Northeastern student Nolan Tesis was one of only six students nationwide to be named a 2016 Arcus Fellow at the California Institute of Integral Studies. The national fellowship, which was created last year to amplify LGBTQ leadership initiatives, serves to support students who are passionate about bolstering programming and visibility for LGBTQ communities at their universities.
Tesis, SSH’17, is dedicated to that mission.
“For me, what they wanted really resonated with my experiences,” he said.
Growing up in Boston, Tesis has always been surrounded by “a diverse group of students,” he said. And more recently, getting involved in community outreach and social justice organizations, including the House and Ballroom Scene, has underscored for him the plight of marginalized communities even within that diverse population.
Before he had studied it, Tesis felt a need for deeper intersectionality among organizations that serve specific communities. Then he took two courses on gender studies, feminism, and intersectionality, both of them taught by Moya Bailey, assistant professor in the College of Social Sciences and Humanities and a scholar of race, feminist, and disability studies.
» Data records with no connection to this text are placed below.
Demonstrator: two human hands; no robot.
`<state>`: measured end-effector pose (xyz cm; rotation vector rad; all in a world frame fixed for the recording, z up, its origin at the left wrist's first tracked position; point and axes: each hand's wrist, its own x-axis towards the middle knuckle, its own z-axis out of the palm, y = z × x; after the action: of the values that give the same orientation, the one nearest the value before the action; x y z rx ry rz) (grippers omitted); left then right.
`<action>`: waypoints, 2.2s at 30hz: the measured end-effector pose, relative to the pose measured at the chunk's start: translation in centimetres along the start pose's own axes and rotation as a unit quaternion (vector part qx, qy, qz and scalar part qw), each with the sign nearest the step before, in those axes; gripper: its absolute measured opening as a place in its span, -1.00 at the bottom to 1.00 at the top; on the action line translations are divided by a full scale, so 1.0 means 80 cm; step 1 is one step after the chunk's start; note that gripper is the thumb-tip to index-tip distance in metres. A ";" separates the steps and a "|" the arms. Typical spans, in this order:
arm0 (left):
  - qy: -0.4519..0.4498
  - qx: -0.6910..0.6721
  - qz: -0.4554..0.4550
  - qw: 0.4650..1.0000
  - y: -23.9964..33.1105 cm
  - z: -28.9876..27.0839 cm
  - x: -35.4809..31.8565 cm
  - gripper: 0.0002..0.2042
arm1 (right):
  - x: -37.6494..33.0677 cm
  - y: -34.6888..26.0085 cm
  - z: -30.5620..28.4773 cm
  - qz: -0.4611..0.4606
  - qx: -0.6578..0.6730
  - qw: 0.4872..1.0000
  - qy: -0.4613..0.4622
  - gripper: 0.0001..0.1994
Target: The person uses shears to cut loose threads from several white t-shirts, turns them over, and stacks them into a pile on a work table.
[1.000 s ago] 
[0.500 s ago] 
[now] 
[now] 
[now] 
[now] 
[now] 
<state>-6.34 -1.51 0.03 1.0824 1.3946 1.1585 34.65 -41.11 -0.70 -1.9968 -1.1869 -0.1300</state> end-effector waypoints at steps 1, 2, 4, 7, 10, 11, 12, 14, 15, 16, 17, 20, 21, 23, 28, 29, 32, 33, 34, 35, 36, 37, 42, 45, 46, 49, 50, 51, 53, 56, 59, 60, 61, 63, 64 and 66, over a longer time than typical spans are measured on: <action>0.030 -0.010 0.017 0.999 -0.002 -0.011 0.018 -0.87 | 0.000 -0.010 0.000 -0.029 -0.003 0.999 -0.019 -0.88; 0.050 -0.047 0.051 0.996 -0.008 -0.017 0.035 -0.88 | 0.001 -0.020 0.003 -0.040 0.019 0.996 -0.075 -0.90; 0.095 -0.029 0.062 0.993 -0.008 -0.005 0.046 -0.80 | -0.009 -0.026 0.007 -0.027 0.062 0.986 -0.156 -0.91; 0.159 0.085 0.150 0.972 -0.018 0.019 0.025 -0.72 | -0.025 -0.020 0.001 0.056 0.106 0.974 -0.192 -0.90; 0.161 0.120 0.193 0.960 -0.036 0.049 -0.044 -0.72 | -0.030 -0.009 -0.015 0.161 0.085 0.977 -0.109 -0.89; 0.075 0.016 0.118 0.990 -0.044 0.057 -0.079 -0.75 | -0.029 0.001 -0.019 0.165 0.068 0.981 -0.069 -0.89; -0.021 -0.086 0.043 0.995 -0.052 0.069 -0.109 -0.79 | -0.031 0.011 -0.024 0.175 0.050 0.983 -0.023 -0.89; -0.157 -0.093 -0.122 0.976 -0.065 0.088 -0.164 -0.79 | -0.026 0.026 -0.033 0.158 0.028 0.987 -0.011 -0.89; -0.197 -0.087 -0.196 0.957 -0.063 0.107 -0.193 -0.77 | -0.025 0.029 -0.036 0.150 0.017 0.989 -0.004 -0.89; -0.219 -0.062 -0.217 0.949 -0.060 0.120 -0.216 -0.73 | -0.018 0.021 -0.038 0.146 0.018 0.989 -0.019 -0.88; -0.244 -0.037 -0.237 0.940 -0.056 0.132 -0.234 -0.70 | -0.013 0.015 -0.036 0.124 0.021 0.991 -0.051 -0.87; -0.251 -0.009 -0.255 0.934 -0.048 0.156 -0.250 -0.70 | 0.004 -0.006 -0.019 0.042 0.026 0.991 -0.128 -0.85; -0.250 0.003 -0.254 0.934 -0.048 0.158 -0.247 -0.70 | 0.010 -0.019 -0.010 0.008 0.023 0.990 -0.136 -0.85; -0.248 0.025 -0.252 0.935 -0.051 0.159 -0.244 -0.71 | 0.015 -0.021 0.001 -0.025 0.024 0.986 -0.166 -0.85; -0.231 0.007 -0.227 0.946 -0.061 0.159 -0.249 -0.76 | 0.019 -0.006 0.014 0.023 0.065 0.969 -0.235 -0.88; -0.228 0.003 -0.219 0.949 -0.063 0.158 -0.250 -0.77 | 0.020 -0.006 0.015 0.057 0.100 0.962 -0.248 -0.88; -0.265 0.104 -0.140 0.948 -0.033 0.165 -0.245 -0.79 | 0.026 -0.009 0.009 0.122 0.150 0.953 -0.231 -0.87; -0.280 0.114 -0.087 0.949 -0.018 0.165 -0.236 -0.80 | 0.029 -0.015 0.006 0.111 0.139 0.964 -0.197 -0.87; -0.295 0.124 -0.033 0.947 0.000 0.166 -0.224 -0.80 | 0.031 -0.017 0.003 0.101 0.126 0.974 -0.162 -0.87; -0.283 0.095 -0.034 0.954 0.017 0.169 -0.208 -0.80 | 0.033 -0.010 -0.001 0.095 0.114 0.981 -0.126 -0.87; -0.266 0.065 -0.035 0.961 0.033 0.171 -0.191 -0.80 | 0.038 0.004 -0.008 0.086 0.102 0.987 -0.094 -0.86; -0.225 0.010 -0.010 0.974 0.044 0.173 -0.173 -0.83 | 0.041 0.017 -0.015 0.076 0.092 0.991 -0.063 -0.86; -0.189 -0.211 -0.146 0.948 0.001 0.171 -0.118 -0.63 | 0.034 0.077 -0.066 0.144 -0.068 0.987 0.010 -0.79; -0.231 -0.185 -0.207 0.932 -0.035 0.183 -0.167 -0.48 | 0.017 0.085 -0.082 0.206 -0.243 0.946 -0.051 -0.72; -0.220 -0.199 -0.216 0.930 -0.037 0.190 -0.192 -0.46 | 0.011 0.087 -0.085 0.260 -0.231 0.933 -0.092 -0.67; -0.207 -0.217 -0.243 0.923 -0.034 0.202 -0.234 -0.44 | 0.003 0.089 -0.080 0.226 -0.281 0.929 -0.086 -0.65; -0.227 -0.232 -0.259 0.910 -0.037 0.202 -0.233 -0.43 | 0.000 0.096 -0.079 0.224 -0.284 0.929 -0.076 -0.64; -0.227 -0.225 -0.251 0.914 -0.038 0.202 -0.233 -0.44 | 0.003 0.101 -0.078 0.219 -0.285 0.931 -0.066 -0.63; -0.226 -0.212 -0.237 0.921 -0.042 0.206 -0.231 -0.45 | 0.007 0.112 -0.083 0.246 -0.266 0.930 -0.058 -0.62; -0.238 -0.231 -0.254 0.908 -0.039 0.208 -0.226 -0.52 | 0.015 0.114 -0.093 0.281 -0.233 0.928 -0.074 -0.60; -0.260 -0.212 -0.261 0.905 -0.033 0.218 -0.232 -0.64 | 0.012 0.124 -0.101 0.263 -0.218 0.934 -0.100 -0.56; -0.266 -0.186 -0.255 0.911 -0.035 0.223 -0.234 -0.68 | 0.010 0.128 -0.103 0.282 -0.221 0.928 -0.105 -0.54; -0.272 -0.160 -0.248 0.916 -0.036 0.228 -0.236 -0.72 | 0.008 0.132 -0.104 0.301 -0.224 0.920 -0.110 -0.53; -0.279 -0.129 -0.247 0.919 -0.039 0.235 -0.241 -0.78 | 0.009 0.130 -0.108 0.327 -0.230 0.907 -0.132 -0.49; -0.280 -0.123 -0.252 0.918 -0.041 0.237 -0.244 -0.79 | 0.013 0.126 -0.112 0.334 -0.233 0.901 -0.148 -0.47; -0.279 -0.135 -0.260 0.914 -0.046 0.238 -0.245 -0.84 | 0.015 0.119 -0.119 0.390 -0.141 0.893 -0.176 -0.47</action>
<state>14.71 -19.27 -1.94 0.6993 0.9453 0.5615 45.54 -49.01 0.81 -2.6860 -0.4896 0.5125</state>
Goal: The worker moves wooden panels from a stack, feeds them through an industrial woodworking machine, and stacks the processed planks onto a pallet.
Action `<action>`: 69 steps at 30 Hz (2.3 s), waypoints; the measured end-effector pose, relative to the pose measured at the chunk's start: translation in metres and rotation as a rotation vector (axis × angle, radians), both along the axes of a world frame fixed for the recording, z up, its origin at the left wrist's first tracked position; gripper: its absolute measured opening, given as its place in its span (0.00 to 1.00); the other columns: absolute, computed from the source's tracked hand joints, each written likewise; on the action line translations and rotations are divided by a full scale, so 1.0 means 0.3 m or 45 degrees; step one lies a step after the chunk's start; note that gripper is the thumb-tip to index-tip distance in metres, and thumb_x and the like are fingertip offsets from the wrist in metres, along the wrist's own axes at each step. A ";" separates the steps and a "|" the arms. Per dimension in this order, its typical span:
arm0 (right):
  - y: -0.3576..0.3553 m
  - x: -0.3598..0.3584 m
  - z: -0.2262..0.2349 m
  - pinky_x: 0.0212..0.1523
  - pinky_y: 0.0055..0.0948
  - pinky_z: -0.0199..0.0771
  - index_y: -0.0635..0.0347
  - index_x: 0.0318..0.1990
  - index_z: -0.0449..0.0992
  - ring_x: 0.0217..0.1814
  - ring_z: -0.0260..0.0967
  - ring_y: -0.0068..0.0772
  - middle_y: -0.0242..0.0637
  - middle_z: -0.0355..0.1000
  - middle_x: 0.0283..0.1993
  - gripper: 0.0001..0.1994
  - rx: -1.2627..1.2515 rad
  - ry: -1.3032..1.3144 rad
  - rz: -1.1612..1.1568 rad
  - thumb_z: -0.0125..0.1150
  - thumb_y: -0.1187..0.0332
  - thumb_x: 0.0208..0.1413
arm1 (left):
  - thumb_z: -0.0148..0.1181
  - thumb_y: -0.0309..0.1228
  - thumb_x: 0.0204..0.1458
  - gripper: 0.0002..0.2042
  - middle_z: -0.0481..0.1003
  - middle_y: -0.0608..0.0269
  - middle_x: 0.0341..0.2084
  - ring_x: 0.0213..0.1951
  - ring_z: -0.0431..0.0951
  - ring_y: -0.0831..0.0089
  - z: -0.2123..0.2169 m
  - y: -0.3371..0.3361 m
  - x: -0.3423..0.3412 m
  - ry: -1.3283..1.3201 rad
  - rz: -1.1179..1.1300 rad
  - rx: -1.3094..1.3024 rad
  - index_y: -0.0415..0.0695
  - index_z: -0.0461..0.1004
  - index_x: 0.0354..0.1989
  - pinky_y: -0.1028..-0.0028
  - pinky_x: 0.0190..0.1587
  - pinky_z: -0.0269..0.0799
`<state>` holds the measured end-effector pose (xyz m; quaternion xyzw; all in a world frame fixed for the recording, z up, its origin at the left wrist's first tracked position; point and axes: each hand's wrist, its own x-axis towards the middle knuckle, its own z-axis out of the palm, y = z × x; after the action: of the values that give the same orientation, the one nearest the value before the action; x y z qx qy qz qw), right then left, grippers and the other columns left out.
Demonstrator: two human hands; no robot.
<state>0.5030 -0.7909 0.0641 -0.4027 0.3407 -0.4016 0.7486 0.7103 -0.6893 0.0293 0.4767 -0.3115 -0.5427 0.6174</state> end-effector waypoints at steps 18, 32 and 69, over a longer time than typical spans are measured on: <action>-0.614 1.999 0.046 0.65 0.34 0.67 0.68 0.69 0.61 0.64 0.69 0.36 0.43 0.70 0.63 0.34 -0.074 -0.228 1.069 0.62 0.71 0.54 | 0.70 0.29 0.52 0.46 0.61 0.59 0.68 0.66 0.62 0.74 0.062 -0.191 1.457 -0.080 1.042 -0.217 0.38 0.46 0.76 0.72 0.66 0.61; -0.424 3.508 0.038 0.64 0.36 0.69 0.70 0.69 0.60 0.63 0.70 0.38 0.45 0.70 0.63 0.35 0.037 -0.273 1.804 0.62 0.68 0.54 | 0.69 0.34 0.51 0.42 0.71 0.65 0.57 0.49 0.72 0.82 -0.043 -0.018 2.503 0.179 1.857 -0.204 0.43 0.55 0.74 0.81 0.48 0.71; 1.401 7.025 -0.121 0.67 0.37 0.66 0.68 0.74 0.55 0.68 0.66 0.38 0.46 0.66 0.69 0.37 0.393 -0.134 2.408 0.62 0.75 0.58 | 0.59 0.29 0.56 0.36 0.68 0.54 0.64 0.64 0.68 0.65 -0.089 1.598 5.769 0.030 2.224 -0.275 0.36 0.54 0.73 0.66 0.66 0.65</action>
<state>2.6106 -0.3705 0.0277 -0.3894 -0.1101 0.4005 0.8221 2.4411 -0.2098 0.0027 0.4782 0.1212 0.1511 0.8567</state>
“That allowed me to take my lived experiences and apply them in an academic way,” Tesis said of the courses’ value.
Soon, he was inspired to apply for the fellowship with Bailey’s help as his official home campus mentor. (Fellowship winners are also paired with a mentor from the California Institute of Integral Studies).
“It wasn’t a surprise to me that he was selected,” Bailey said, smiling. “Nolan took the conversations from our class and is putting them into practice by creating a network that’s intersectional.”
At Northeastern, Tesis sees an array of resources for students of various backgrounds and communities and understands the importance of connecting those resources with one another.
“I think we have a visible LGBT community through NU Pride, but I wanted to develop a program where we could use a few different student resource offices—such as the LGBTQA Resource Center, the John D. O’Bryant African American Institute, the Office of Institutional Diversity and Inclusion, the Women’s, Gender, and Sexuality Studies Program—and collaborate and use intersectionality as a core of our programming,” he said. “If we collaborate and work together, we can better suit the needs of students at the margins of each of those groups.”
I want to create an infrastructure, a network that may not have existed before. I want to start a cultural revolution, to find a platform to change lives.
—Nolan Tesis, SSH’17, Arcus Fellowship recipient
His work to that end is already underway, with the organization of a Transgender Day of Remembrance ceremony on Saturday.
The ceremony, furnished with part of the $4,700 awarded in grant funds from the fellowship, will be hosted in partnership with the LGBTQA Resource Center and feature a panel discussion to reflect on the memory of lives lost to anti-transgender violence.
Transgender advocates and activists Jahaira DeAlto, Jonovia Chase, Tiq Milan, and Gia Love will constitute the panel.
The event will be held at 2 p.m. in the John D. O’Bryant African American Institute Cabral Center.
It’s open to the public, something that was important to Tesis in order to further connect the university community with the greater Boston community.
“I’m so proud of the fact that this is going to be a mixed crowd,” he said. “It shows me that the interest and the demand is there.” It’s also inspiration, Tesis said, to continue his work through the fellowship.
“I want to create an infrastructure, a network that may not have existed before,” he said. “I want to start a cultural revolution, to find a platform to change lives.”